- [Directions] For each line below that includes the word "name", make a copy.

- [Data extract]

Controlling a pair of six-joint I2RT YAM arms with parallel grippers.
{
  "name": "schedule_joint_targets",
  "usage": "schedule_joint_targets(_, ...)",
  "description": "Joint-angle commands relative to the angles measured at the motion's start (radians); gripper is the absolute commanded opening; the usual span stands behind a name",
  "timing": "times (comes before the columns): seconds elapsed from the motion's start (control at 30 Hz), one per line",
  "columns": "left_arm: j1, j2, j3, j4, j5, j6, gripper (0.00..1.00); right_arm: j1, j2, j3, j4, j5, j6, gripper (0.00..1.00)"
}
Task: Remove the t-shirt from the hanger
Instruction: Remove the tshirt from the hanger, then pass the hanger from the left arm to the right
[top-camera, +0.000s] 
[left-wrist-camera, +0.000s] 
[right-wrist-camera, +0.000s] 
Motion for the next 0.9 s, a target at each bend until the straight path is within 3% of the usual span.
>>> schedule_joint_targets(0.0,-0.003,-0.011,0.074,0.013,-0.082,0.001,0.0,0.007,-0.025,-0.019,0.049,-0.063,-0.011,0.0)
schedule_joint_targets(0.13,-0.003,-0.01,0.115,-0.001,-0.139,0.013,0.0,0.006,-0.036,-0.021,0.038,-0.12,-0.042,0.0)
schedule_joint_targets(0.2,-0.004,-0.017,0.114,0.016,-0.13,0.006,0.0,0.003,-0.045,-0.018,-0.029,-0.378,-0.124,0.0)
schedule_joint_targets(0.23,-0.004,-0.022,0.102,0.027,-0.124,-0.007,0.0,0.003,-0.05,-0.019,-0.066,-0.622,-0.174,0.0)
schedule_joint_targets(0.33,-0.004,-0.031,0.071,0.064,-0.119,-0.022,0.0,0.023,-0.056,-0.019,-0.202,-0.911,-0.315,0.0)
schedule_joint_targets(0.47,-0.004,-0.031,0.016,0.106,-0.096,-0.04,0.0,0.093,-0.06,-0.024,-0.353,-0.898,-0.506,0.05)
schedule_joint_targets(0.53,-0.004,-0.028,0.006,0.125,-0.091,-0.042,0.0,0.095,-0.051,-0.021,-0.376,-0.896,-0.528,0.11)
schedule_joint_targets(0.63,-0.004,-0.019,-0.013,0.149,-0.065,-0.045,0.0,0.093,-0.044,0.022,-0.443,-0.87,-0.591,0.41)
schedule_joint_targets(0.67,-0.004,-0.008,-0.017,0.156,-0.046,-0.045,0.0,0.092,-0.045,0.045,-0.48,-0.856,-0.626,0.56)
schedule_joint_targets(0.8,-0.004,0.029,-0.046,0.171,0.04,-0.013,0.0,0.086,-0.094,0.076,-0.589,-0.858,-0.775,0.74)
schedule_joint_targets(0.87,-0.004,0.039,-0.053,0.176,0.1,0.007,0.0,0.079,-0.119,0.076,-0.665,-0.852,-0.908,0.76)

- [Exercise answer]
  "name": "schedule_joint_targets",
  "description": "Joint-angle commands relative to the angles measured at the motion's start (radians); gripper is the absolute commanded opening; the usual span stands behind a name",

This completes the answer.